I don't see there a better way then subclassing KoShapeLoadingContext or 
KoOasisLoadingContext and attach there such state-details during loading.

>> > Bottom line; I want to have a way to test this.  In my test i need a
>> > way to instantiate the correct classes.
>> > Define an XML that I then let KoXml load, as my testing code.
>> > Then I want to call specific methods in the KoTextLoader and check if
>> > the QTextDocument looks correct afterwards.
>> >
>> > Who can help me with that? I already added an empty test framework to
>> > be filled ;)
> 
> On Thursday 20 December 2007 02:13:36 Sebastian Sauer wrote:
>> > please just commit it, so I can discover probably other points that
>> > are not logical / missing :)
>>
>> Thinking again about it; such a unittest-suite would probably also link
>> against KWord since kotext does not contain all the code needed to
>> load+display a odt-document (it misses all those parts that are within
>> kword/part/KWOpenDocumentLoader.* ). So, to "check if the QTextDocument
>> looks correct afterwards" I would suggest to just use kword ;) imho a
>> "real"(TM) unittest would need to do it like the KHTML-testsuite does.
> 
> This is now what I had in mind when I said I wanted to unit test.
> In my years of writing unit tests I noted that its very useful to make the
> unit of testing as small as possible. Typically one method in a class.
> The idea is to make sure you execute a minimum amount of code outside of
> that class while doing your testing to make sure you are testing *only*
> the coding-unit, and not more.
> To do what you write above requires instantiating a lot more classes, and
> running through more code that will hopefully call the method you want to
> test.
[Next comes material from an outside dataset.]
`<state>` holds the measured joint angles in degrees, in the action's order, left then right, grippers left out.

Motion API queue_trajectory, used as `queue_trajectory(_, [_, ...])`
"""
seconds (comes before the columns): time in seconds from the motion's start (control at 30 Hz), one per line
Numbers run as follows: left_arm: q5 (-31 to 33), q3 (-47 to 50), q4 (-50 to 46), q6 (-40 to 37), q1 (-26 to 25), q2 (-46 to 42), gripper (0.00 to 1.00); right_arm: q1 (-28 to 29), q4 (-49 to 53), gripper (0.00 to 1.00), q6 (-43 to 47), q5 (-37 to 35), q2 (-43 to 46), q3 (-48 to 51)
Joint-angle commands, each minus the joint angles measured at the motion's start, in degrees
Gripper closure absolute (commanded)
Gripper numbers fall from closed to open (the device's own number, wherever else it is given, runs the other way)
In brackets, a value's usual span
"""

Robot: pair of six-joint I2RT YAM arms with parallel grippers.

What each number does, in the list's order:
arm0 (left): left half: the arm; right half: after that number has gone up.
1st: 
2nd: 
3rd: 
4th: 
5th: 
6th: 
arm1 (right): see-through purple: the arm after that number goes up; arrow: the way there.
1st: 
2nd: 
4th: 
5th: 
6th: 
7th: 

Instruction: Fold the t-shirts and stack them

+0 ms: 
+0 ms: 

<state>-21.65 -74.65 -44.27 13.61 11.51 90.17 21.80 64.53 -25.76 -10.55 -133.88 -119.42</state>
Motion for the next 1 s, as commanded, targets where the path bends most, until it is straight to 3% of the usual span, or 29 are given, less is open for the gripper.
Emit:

Which means that if in the basic loading code something fails; a
> lot of tests fail. Which is a bit counter productive as you then still
> have to guess where in the code something broke.
> 
> Well, I guess if you go to websites that discuss XP they can explain it
> much better than I can.
> 
> So, my idea of unit testing the ODF-text loading code is to setup a
> minimum of data in each test. Typically just an xml stream and the
> context as well as a QTextDocument, and then call the loadList() method
> directly. For example.
> Afterwards you can inspect the data classes to see if the right thing
> happened.
> 
> So, for that reason I want to
> a) find the code sequence fully typed out in one standalone file that
> allows me to call the loadFoo()

Propably the KoTextShapeData::loadOdf() method does provide here an idea how 
it may could be done. Not sure there yet if we should refactor it before.

> b) refactor the code (like the constructor stuff at the top of this mail)
> to allow me to instantiate less classes against which I'll test.

It should be already possible. Well, thinking again about all this, I guess 
the only real solution would be to move the frame-code from KWord to kotext 
what would allow us to merge all th KWOpenDocumentLoader code into kotext as 
well. Sounds like a bigger task :-/
 
> So, if you can help out with (a) at least, then I'd love to do that
> couple-of-hours-of-refactoring soon as well :)
> 
> Lets make this code that's fun to hack on!